6. It is next urged that the Magistrate wrote his judgment after he had convicted and sentenced the petitioner; that therefore his judgment is illegal; and that the whole trial is void. Sections 366 and 367 of the Criminal Procedure Code require that the Magistrate should deliver his judgment at the time of passing sentence. But the question is whether, if such judgment is not written at the time sentence is passed, it invalidates the whole trial and amounts to an illegality. Whether a judgment written after sentence passed is an illegality or a mere irregularity must depend upon the circumstances of each case. In the decision of this Court in Queen Empress v. Kamthia Girdharia (1) (1899) 1 Bom. L.R. 160 relied upon by Mr. Weldon, there was not a mere irregularity but illegality. There the Magistrate had passed sentence first, then he began to write his judgment, but before he could complete it he died. The result was that the superior Court had no materials on which to proceed, supposing the matter had been taken up in appeal. Therefore that decision can be supported upon the grounds just stated. But Mr. Weldon relies upon the decisions in Bandanu Atchayya v. Emperor ILR (1903) Mad, 237; and Queen Empress v. Hargobind Singh ILR (1392) All. 242; and Ors. decisions to the same effect. But the Calcutta High
7. Court has taken a different view in Tilak Chandra Sarkar v. Baisagomoff ILR (1896) Cal. 502.. We are of opinion that the legality or illegality of a judgment in consequence of its delivery after sentence passed, is a question which can only be answered by the light of the circumstances of each case, and we hold that in the present case the action of the Chief Presidency Magistrate amounted, if at all, to a mere irregularity, not to an illegality.

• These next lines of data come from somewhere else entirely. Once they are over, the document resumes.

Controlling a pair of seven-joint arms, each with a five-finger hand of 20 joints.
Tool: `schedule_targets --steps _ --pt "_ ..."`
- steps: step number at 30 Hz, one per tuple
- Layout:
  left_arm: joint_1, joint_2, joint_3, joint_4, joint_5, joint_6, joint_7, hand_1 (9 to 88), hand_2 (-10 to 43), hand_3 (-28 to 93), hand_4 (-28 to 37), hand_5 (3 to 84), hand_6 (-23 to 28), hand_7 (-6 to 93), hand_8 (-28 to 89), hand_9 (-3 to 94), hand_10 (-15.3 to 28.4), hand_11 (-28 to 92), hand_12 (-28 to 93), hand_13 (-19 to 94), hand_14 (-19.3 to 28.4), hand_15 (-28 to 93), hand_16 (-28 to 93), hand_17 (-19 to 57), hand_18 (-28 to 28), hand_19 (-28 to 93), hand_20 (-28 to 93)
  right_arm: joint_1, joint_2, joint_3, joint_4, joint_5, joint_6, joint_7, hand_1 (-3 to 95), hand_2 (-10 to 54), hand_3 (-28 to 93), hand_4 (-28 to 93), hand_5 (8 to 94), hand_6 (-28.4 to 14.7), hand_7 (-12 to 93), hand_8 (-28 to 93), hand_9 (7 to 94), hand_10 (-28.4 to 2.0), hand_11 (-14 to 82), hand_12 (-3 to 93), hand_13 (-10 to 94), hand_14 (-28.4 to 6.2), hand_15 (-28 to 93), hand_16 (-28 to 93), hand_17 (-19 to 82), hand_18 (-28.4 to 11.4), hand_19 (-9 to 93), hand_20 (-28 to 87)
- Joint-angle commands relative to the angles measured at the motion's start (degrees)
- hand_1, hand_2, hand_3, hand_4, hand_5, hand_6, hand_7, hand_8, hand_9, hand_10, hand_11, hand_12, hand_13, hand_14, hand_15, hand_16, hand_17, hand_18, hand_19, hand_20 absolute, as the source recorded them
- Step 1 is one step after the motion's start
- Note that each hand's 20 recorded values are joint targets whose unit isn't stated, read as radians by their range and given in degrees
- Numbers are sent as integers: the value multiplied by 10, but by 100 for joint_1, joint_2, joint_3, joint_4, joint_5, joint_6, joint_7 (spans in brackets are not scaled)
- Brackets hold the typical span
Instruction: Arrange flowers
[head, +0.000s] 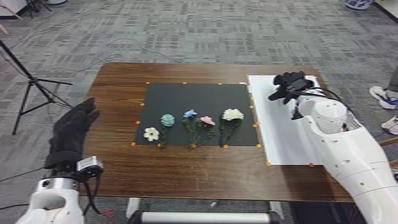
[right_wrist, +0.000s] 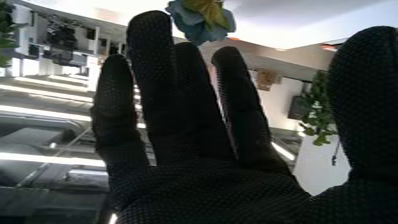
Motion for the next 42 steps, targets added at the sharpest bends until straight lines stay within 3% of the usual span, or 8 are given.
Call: schedule_targets --steps 1,6,11,15,20,28,35,42 --pt "573 -135 -201 -58 -74 -331 100 234 33 703 -248 392 9 147 -79 340 111 131 96 315 146 103 12 45 88 40 134 96 -274 207 418 -229 308 165 258 -95 744 -223 480 -19 198 -110 543 -146 98 161 577 -145 477 272 250 -230 652 491" --pt "466 -115 -181 -60 -63 -342 -30 235 34 702 -249 395 10 146 -77 343 112 132 99 317 147 108 10 45 89 41 134 30 -338 180 588 -290 609 400 331 -95 745 -227 516 -8 221 -119 582 -135 116 156 610 -134 488 272 275 -223 675 493" --pt "475 -113 -211 -62 -52 -419 -47 236 35 700 -249 398 10 148 -77 345 112 136 102 319 148 112 9 45 89 41 134 -4 -396 120 722 -371 819 622 398 -95 745 -239 573 2 242 -129 638 -119 141 154 642 -121 516 282 294 -220 701 501" --pt "257 -48 -77 -54 -12 -305 -174 236 37 699 -248 399 10 149 -77 346 113 137 104 319 149 114 8 45 89 41 134 -11 -279 -49 675 -278 924 600 487 -95 695 -262 616 14 272 -34 697 -114 168 162 678 -109 542 298 320 -218 733 514" --pt "-41 32 136 -30 51 -104 -335 237 37 699 -247 400 10 150 -77 347 113 138 104 319 150 115 7 45 89 41 133 98 3 -405 499 152 1354 594 577 -95 631 -247 740 31 294 5 862 -88 99 308 727 -95 570 324 351 -222 759 534" --pt "-273 116 277 1 117 76 -401 236 36 700 -246 403 11 151 -78 351 114 141 105 320 149 115 7 45 88 41 134 -84 878 -737 -1112 1525 1662 959 590 -95 633 -250 772 27 261 22 893 -78 81 338 733 -96 579 341 355 -227 759 546" --pt "-187 129 198 -29 99 59 -371 235 35 701 -246 406 13 149 -77 353 115 141 103 321 149 116 6 45 88 42 134 -1271 1202 -99 -2732 2121 1523 1304 587 -95 639 -248 776 28 256 26 897 -82 79 335 729 -98 580 346 352 -228 758 549" --pt "-70 129 76 -74 90 8 -357 237 37 699 -246 407 13 149 -76 355 115 142 103 322 149 116 6 45 88 41 134 -2215 984 44 -3518 2196 1188 1747 586 -95 639 -241 781 28 248 26 900 -83 78 331 728 -100 580 348 351 -232 759 551"
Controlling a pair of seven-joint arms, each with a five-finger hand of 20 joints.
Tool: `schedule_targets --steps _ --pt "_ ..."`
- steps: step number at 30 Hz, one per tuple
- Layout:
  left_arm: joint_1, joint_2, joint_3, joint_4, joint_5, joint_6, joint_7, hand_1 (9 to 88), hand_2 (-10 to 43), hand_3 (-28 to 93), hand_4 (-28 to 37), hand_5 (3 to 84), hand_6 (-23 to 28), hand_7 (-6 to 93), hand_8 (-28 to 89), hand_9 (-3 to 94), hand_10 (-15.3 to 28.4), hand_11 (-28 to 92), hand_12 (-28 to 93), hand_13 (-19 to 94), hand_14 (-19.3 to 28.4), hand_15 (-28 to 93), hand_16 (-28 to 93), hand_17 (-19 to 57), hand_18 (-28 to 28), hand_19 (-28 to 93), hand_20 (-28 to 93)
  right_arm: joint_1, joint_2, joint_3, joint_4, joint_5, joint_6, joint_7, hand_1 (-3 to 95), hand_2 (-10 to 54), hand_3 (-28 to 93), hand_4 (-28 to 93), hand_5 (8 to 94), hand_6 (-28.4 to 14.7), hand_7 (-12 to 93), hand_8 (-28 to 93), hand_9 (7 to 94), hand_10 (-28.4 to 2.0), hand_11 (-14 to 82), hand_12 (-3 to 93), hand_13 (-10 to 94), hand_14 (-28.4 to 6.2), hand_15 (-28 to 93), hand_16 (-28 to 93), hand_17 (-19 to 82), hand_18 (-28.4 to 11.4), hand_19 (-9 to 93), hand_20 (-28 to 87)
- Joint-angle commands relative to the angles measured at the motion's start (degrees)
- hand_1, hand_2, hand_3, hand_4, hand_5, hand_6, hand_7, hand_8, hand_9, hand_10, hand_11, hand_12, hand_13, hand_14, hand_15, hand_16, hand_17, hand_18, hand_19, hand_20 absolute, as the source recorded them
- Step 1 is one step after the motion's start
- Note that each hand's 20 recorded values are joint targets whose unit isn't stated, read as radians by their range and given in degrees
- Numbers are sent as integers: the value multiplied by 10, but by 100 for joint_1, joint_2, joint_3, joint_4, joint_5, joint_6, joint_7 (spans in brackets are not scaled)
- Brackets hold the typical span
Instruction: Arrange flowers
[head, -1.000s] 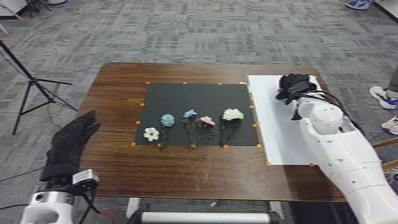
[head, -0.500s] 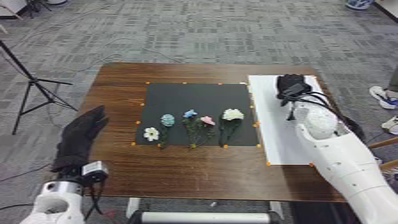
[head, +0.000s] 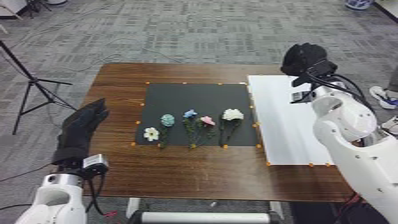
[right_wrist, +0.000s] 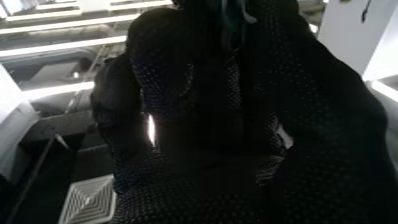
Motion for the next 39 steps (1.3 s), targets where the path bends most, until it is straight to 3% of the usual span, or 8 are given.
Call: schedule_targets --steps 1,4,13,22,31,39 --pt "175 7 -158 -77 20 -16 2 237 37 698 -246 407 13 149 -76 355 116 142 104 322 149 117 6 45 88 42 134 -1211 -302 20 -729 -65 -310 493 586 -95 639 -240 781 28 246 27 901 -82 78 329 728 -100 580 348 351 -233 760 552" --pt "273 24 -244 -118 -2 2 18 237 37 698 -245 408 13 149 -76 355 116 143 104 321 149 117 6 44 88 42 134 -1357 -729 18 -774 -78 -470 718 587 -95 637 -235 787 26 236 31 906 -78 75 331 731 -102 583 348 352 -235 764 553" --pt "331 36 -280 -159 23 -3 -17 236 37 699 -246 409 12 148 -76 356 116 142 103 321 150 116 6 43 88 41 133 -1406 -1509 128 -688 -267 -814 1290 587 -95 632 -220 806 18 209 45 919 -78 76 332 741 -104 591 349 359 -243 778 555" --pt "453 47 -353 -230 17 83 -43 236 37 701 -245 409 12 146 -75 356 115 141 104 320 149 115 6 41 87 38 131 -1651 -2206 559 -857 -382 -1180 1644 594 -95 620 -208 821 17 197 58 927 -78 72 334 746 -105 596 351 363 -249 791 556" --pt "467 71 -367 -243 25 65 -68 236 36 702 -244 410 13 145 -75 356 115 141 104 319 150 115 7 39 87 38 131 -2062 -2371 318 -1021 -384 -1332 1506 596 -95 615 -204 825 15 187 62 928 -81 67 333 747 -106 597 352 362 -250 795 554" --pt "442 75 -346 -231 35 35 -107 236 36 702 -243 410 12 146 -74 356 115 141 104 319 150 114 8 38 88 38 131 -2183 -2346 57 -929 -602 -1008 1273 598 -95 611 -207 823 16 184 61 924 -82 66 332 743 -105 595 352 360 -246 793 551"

At the same time, having regard to the fact that the Chief Presidency Magistrate was not bound to write a judgment under Sections 366 and 367, but instead of that he had merely to give his reasons briefly for the conclusion he had arrived, at (Section 370, Criminal Procedure Code) it is doubtful whether those reasons can be regarded as a judgment falling within Sections 366 and 367. But however that be, we need not express any decided opinion on that point in the present case, because, even assuming that the reasons he gives under Section 370 amount to a judgment to which Sections 360 and 367 apply, here no material prejudice and injustice have been caused, and therefore, the omission complained of cannot be regarded as an illegality. It is merely an irregularity cured by Section 537 of the Code.
8. As to the sentence, offences in respect of cocaine must be severely dealt with, and this is an offence relating to a search which the Abkari officers wished to make in regard to cocaine. The circumstances of the case are such that we do not think that the sentence passed by the Magistrate can be regarded as too severe. We, therefore, discharge the Rule.